**What the task asks**:
Please repeat, from the entries that follow, the lines from the one containing "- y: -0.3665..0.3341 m" through the one containing "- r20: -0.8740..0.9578" exactly, adding nothing.

____________________

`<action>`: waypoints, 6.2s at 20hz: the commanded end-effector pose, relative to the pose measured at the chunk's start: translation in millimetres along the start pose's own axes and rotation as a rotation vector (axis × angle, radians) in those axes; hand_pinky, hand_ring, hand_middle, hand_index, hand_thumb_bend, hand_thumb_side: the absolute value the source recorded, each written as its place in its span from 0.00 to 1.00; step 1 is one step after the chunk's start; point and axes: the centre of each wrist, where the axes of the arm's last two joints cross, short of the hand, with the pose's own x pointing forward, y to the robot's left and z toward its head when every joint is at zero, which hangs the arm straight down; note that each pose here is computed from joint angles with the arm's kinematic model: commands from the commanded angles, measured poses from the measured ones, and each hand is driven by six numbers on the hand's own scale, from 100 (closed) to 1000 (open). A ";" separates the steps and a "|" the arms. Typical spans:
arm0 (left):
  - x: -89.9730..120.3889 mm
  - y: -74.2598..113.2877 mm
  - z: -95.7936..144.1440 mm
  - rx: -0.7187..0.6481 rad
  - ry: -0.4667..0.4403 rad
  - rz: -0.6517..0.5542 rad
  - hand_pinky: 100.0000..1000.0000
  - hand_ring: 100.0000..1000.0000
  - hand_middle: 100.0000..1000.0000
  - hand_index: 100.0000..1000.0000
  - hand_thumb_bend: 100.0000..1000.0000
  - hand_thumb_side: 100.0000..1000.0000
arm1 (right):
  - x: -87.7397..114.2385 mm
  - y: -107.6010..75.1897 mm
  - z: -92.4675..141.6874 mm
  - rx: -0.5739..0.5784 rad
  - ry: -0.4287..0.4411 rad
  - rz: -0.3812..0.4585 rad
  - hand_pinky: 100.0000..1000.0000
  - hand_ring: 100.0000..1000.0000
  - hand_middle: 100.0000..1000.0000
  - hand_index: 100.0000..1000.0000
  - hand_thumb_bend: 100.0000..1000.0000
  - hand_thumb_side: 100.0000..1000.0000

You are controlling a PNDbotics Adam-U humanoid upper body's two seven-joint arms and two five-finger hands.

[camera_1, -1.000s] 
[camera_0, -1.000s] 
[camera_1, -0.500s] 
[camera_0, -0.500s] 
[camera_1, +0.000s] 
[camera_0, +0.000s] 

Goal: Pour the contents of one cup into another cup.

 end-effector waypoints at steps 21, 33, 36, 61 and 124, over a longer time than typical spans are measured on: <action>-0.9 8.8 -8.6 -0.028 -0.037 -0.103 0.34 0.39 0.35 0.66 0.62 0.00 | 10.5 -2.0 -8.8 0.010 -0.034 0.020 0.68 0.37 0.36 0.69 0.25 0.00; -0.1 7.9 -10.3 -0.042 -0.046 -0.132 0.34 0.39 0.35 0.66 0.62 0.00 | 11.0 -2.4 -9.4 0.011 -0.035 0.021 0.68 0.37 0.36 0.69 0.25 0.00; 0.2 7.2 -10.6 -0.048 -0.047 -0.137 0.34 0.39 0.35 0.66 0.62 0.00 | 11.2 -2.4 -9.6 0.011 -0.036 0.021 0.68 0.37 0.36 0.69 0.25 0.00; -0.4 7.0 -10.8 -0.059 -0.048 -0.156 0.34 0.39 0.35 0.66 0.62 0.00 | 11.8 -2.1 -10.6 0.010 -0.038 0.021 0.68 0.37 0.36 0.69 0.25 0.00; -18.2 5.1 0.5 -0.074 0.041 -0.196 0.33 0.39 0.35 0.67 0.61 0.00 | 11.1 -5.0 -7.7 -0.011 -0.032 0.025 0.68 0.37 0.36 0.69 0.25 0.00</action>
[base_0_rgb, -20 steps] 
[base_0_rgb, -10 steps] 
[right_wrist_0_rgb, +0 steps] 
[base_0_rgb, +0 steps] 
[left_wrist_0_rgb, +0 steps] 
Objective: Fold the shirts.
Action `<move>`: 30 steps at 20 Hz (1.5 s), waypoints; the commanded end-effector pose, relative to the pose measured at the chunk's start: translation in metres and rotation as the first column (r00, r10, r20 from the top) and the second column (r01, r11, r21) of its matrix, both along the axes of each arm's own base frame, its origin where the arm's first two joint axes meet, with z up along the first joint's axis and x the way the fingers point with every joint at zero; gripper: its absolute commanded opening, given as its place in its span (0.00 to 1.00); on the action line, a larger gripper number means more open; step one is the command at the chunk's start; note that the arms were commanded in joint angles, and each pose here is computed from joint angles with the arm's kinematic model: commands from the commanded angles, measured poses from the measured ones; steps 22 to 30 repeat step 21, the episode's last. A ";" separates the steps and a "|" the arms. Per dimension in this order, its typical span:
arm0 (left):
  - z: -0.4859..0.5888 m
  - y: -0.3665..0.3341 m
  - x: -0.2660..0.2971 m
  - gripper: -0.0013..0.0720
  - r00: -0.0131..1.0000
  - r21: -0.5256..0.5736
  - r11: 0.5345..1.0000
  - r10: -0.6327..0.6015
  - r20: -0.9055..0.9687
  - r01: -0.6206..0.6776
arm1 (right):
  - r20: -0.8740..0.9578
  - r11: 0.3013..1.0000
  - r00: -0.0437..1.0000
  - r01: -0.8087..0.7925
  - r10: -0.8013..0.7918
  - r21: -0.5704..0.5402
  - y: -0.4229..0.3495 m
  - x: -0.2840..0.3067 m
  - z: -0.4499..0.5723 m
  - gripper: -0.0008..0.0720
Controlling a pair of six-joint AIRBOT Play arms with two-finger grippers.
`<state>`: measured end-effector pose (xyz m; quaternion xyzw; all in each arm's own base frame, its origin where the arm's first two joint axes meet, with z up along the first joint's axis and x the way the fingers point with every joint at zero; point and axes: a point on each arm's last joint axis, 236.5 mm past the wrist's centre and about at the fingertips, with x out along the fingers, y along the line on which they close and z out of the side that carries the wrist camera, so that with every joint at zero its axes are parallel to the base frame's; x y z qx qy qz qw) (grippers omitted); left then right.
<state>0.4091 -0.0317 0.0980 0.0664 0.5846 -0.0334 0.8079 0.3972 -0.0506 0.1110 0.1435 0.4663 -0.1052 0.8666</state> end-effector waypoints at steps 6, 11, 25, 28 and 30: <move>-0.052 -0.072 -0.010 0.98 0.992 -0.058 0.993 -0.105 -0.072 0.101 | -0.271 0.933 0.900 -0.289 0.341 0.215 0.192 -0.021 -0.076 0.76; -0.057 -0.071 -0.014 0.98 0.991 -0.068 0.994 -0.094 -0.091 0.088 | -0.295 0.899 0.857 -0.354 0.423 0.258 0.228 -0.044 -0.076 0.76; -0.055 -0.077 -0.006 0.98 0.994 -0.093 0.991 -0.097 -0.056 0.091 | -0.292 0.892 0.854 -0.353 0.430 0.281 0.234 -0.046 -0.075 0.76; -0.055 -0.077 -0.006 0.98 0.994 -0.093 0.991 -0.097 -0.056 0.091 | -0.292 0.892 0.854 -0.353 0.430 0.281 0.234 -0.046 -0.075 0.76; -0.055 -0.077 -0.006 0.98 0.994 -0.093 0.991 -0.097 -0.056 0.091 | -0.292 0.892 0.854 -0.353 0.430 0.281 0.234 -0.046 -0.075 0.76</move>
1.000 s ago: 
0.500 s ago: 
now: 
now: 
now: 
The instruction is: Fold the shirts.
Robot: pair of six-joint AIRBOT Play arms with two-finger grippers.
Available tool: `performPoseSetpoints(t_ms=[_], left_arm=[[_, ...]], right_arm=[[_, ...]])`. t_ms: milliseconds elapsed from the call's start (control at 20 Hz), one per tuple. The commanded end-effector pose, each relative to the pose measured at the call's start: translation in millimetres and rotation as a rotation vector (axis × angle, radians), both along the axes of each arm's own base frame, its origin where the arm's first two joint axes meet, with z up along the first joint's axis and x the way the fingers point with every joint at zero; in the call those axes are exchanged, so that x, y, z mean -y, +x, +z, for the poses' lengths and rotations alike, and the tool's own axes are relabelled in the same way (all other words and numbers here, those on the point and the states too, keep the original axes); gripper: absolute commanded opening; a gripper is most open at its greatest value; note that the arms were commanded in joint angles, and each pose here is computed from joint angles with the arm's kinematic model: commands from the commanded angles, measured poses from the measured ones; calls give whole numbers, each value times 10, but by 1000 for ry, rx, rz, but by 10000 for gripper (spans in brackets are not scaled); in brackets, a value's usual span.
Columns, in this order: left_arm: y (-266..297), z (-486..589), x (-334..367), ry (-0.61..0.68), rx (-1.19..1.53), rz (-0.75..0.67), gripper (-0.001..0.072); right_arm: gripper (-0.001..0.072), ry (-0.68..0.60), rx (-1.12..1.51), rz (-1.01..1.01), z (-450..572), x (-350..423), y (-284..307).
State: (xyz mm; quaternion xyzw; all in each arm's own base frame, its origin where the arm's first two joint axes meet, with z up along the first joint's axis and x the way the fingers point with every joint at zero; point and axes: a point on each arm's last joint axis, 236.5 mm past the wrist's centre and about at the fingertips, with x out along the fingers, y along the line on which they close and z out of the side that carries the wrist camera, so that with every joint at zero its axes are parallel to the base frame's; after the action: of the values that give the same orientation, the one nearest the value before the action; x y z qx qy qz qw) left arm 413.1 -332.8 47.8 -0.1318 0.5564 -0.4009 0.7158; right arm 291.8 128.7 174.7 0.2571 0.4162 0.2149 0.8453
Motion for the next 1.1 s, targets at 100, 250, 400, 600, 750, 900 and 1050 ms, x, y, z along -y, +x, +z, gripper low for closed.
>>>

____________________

**Written solution**:
  - y: -0.3665..0.3341 m
  - x: -0.2660..0.2971 m
  - gripper: -0.0013..0.0720
  - r00: -0.0131..1.0000
  - r21: -0.5256..0.5736
  - r11: 0.5345..1.0000
  - r10: -0.6327..0.6015
  - r20: -0.9055..0.9687
  - r01: -0.6206..0.6776
arm1 (right):
  - r20: -0.8740..0.9578

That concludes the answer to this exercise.